>>>>

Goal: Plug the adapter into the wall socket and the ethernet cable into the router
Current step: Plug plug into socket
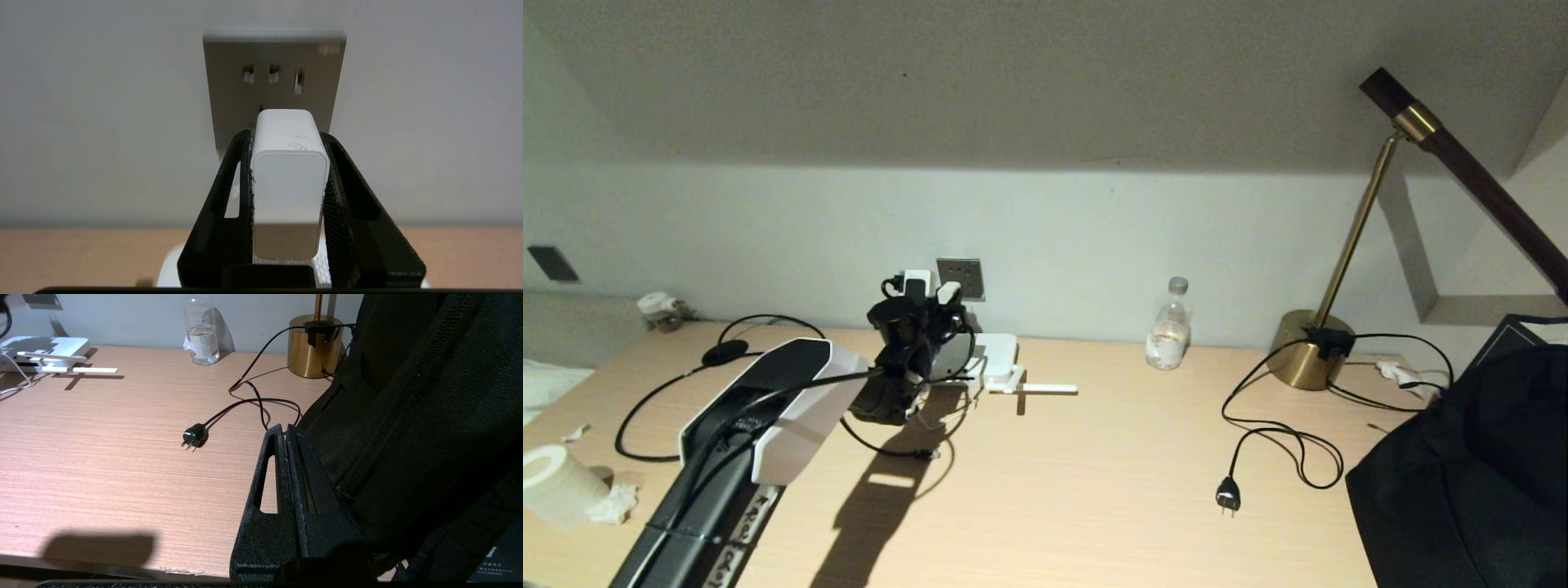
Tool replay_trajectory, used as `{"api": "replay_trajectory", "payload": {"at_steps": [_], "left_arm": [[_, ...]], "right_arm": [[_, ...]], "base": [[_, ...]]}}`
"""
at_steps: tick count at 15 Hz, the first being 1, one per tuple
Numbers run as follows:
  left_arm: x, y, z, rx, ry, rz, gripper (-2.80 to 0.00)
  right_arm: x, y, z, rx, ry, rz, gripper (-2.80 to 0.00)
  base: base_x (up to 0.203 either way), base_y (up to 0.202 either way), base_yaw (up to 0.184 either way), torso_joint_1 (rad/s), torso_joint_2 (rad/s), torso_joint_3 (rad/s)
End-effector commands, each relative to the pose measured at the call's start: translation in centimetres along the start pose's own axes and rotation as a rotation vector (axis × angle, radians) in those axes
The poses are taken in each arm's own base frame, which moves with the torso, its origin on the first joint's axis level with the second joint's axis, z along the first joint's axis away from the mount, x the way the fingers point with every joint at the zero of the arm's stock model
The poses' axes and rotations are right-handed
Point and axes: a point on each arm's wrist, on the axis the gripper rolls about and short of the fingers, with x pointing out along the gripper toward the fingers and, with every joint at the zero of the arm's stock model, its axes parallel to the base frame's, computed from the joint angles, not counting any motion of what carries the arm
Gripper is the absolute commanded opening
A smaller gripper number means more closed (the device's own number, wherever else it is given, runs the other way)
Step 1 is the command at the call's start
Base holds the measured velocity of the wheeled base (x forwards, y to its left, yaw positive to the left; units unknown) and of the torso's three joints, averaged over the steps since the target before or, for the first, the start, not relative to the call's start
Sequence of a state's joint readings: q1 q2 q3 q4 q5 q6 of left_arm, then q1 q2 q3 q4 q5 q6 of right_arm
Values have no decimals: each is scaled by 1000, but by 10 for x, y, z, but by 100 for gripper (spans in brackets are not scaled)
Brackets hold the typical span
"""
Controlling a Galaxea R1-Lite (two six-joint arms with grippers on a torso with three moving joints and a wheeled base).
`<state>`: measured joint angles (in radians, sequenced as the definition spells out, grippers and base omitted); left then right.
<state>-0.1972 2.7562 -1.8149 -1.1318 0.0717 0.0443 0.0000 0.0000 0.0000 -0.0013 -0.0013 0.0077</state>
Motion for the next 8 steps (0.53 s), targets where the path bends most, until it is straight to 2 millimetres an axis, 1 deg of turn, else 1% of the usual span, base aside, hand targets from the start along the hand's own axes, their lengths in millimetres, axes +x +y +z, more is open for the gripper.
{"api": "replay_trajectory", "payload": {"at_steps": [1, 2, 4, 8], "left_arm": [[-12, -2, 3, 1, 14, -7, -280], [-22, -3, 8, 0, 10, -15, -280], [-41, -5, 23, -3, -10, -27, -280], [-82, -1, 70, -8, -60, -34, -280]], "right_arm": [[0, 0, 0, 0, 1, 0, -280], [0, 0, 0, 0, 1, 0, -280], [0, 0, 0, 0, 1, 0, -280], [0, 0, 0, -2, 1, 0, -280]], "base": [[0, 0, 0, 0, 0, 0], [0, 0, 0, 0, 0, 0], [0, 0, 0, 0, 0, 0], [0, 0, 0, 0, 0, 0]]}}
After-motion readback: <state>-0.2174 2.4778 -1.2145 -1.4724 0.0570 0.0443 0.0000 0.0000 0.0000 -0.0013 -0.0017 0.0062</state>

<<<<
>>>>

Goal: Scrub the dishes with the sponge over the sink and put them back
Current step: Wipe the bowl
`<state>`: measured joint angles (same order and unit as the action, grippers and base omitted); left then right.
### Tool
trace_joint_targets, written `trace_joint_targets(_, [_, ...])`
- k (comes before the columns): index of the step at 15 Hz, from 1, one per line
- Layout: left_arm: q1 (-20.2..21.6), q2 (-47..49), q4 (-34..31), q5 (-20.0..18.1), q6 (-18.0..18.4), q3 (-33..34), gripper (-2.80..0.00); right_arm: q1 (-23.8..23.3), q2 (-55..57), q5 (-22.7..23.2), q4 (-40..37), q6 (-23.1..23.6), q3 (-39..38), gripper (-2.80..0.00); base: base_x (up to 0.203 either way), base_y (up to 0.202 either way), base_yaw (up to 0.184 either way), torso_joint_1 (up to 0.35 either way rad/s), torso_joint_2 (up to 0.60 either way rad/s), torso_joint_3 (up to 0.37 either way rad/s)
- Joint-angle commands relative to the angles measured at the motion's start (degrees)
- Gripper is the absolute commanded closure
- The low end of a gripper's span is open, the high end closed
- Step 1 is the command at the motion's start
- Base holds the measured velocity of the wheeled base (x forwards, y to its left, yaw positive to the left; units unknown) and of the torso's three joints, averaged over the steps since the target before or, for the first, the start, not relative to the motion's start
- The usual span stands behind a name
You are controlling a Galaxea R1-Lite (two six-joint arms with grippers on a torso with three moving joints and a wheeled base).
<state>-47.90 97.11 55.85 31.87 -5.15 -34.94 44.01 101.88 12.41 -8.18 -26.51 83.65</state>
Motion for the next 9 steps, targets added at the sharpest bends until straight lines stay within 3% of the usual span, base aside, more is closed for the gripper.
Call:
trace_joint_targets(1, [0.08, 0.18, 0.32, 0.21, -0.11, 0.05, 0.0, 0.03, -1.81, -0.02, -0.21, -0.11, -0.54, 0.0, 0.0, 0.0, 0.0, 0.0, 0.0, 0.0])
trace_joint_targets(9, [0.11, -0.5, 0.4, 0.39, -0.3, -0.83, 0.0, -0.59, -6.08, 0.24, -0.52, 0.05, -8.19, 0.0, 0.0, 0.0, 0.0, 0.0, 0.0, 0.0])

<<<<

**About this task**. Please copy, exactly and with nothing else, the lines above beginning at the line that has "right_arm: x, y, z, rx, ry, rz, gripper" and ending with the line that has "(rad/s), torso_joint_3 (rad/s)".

**Solution**.
  right_arm: x, y, z, rx, ry, rz, gripper (-2.80 to 0.00)
  base: base_x (up to 0.203 either way), base_y (up to 0.202 either way), base_yaw (up to 0.184 either way), torso_joint_1 (rad/s), torso_joint_2 (rad/s), torso_joint_3 (rad/s)

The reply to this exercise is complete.